To find the feature combination that best fits our model, we run the cross validation on every possible feature combination and check which combination performs better in multiple iterations.
In below example, we divide our dataset for 2008 medal count into train and test dataset with a split ratio of 0.7:0.3 (train : test).

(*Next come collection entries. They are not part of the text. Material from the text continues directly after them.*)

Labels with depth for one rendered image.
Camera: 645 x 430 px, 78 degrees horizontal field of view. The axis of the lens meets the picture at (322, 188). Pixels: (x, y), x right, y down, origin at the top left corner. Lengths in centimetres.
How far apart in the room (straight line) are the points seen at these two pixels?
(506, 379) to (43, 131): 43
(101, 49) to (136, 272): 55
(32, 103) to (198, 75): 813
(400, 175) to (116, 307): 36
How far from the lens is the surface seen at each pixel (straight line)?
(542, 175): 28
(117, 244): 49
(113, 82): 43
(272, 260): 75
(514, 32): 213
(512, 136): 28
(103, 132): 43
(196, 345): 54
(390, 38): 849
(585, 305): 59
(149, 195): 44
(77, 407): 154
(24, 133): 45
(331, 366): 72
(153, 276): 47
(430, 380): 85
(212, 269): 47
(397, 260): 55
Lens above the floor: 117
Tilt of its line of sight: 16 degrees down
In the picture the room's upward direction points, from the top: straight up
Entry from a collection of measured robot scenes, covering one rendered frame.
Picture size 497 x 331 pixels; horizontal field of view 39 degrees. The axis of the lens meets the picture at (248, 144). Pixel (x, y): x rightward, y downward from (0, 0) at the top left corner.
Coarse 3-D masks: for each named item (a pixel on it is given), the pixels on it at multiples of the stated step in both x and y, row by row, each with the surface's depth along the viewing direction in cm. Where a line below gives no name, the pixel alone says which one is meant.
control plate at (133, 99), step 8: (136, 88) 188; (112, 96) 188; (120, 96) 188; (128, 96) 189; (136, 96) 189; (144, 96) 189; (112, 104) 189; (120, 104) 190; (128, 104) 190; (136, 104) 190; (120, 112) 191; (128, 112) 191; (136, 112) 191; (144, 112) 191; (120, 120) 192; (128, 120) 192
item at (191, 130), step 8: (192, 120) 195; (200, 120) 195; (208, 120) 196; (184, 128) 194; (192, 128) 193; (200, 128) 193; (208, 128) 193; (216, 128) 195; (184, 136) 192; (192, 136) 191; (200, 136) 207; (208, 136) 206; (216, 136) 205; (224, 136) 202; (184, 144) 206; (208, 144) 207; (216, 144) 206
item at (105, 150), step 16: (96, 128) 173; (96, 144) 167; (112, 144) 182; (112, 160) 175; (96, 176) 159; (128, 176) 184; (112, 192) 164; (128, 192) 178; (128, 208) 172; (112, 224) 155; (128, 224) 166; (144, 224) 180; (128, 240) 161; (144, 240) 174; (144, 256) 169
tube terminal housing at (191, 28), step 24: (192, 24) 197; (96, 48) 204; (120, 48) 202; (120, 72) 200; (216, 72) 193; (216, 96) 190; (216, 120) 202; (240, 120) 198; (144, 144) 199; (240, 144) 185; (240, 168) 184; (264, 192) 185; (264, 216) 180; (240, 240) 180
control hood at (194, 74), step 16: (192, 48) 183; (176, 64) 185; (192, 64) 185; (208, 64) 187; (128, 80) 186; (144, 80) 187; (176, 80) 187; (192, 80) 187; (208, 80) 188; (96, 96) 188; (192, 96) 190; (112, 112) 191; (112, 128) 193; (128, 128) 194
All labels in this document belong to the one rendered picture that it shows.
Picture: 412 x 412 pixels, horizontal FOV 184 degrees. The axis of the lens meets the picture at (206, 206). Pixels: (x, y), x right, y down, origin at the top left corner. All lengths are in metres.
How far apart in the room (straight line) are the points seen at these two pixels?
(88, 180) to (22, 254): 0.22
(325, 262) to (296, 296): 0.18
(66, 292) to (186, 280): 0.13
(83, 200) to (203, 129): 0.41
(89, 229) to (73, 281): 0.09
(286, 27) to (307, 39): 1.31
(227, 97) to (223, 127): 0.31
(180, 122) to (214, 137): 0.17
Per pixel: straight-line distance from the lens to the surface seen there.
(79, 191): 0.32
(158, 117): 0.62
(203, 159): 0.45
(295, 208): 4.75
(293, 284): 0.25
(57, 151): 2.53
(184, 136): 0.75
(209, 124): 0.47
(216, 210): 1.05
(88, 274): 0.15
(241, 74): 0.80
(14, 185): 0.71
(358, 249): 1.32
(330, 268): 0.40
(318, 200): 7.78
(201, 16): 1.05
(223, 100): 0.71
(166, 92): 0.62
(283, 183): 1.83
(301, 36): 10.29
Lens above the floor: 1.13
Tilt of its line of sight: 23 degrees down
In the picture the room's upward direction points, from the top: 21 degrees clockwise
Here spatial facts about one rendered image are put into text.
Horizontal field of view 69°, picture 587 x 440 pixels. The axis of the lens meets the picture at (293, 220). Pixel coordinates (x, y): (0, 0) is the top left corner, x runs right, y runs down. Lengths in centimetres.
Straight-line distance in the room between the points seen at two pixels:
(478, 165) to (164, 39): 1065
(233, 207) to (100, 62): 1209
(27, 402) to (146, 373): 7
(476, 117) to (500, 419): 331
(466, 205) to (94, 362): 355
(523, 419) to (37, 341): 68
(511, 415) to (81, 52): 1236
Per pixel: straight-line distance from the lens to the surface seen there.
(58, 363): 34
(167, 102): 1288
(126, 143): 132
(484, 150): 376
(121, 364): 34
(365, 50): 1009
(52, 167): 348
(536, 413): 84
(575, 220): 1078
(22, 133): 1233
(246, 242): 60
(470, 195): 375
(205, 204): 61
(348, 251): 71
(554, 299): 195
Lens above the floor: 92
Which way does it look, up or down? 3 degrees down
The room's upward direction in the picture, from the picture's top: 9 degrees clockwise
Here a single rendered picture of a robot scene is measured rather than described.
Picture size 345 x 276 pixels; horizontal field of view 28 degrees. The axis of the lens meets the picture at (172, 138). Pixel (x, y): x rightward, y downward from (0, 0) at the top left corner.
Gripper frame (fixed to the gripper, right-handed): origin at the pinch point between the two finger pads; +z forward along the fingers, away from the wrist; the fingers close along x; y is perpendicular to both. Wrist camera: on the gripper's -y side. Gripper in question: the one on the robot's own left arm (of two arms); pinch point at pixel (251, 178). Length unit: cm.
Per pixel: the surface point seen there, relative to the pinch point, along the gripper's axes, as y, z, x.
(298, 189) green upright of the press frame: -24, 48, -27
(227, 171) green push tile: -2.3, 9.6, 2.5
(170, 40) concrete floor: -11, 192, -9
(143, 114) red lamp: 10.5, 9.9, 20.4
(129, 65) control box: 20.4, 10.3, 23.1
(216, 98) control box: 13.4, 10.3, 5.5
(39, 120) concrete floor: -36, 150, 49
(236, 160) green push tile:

Then we perform model fit and find the predictive log likelihood of each feature combination. We repeat this over 100 times and check which feature combination provides the highest predicitve log likelihood. In our case, after 100 repetitions, we see that model1 (with the feature of GDP only) has highest predictive probability maximum number of times.If we execute the iteration multiple times, each time model1 gets the highest predictive likelihood.
**Conclusion:** We can say that Model1 is the best model as selected by cross validation approach. This conclusion agrees with task 2.1 where we choose Model1 as best model based on lowest AIC score.
```{r eval=TRUE}
winner = rep(NA, 1)
for (iteration in 1:100){
index = createDataPartition(df2008$Medal2008, p = 0.70, list = FALSE)
train_data = df2008[index, ]
test_data = df2008[-index, ]
#List of possible models
formulas = c("Medal2008 ~ GDP", "Medal2008 ~ Population", "Medal2008 ~ GDP+Population")
predictive_log_likelihood = rep(NA, length(formulas))
for (i in 1:length(formulas)){
#Fit a linear regression model with the training data
current_model = glm(formula = formulas[i], data = train_data)
#Extract the 'dispersion parameter' from the model which is an unbiased estimate for the residual
sigma = sqrt(summary(current_model)$dispersion)
#Now use this model to evaulate the probability of the test outputs
#Get the predicted mean for each new data point
ypredict_mean = predict(current_model, test_data)
#Now calculate the predictive log probability by summing the
#log probability of each output value in the test data
predictive_log_likelihood[i] = sum(dnorm(test_data$Medal2008, ypredict_mean, sigma, log=TRUE))
}
#Find the winning model for this iteration
winner[iteration] = which.max(predictive_log_likelihood)
}
#Plot a histogram of how often each model wins
wdf <- data.frame("Models" = winner)
wdf %>% ggplot(aes(Models)) +
geom_histogram(binwidth=1,col="black", fill="blue" ,alpha = .2) +
stat_bin(binwidth=1, geom='text', color='black', aes(label=..count..),
position=position_stack(vjust = 0.5) )
```
***
#### **Sub question 2.3** Using the 3 fitted models from Model selection task1, predict the results of Rio 2012. Which model predicts best? Justify your reasoning. Compare the results with earlier results on model performance.
**Solution:**
__Interpretation of prediction result:__
We predicted the 2012 medal counts using the 3 models different created in 2.1 task. The results of prediction are documented below.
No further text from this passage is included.